University of Virginia School of Medicine researchers have created a noninvasive way to remove brain circuits that are not functioning properly that could enable doctors to treat neurological disorders that are debilitating without the need for traditional brain surgery.
UVA has created a novel method of brain surgery that removes neuronal problems without causing collateral damage. Image Credit: UVA Health
The UVA team and Stanford University colleagues indicate that this approach could revolutionize the treatment for certain of the most difficult neurological diseases , including epilepsy and movement disorders. The approach uses low-intensity focused ultrasound waves and microbubbles to temporarily attack the brain’s defenses to allow the targeted delivery of a neurotoxin. This neurotoxin kills the culprit brain cells, while preserving other healthy cells, and preserving the brain’s structure.

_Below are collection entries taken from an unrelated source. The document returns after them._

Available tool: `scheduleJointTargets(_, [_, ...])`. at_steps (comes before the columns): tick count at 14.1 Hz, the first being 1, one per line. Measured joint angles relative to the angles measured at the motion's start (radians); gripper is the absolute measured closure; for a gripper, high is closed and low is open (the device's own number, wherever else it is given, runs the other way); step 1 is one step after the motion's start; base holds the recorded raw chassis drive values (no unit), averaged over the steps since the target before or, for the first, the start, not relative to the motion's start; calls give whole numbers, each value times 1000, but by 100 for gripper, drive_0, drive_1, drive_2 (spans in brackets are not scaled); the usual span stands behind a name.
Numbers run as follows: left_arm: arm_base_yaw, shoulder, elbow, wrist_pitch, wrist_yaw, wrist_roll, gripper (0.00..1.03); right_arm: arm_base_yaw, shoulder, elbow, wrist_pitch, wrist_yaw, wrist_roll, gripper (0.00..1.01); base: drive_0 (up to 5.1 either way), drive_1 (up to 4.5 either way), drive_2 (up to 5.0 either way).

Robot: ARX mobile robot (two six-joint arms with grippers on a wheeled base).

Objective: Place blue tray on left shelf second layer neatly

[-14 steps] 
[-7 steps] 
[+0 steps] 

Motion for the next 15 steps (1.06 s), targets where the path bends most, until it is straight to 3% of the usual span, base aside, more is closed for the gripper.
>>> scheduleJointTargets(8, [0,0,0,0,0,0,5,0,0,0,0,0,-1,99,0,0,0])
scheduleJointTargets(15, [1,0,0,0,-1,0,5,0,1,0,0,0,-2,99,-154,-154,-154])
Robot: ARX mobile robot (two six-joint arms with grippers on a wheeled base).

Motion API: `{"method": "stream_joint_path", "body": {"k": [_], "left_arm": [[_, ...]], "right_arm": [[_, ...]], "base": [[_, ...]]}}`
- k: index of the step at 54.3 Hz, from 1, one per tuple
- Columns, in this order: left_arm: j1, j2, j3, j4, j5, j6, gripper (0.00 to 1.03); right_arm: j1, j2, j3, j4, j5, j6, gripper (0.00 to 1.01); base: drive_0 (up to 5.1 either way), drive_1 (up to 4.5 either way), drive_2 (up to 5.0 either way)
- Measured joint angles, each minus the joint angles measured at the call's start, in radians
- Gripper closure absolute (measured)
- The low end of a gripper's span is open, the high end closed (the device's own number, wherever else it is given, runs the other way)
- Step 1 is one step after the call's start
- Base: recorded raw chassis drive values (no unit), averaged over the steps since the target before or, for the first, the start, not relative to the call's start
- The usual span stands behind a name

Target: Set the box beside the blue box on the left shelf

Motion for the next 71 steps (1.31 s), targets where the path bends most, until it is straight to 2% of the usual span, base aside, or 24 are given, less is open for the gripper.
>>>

This new surgical technique has the potential to supplant existing neurosurgical procedures used for treating neurological disorders that aren’t responding to medications. This unique approach eliminates brain cells that are damaged, and spares adjacent healthy cells and achieves these outcomes without having to cut into the scalp.”
Kevin S. Lee, PhD, Researcher, UVA’s Departments of Neuroscience and Neurosurgery and Center for Brain Immunology and Glia (BIG)
The potential and power of PING
The new method is referred to as “PING” and has already produced promising results in laboratory research. For instance, one of the promising applications of PING is for the surgical treatment of epilepsies that don’t respond to medications. About a third of epilepsy patients do not respond to antiseizure drugs. Surgery may reduce or eliminate seizures in certain instances. Lee and his team, along with their collaborators from Stanford, have shown that PING can decrease or eliminate seizures in two epilepsy research models. The results raise the possibility of treating epilepsy in a targeted and noninvasive manner without the need for traditional brain surgery.
Another benefit that could be derived from PING is that it could help in the treatment of patients suffering from epilepsy who are hesitant to undergo traditional surgical procedures, such as ablative or invasive.
Lee and his coworkers discuss the power of PING in a region of the brain to selectively kill neurons while protecting other cells. This is based on a new scientific paper published in the Journal of Neurosurgery. Contrary to this, all current surgical procedures cause damage to the brain’s entire region.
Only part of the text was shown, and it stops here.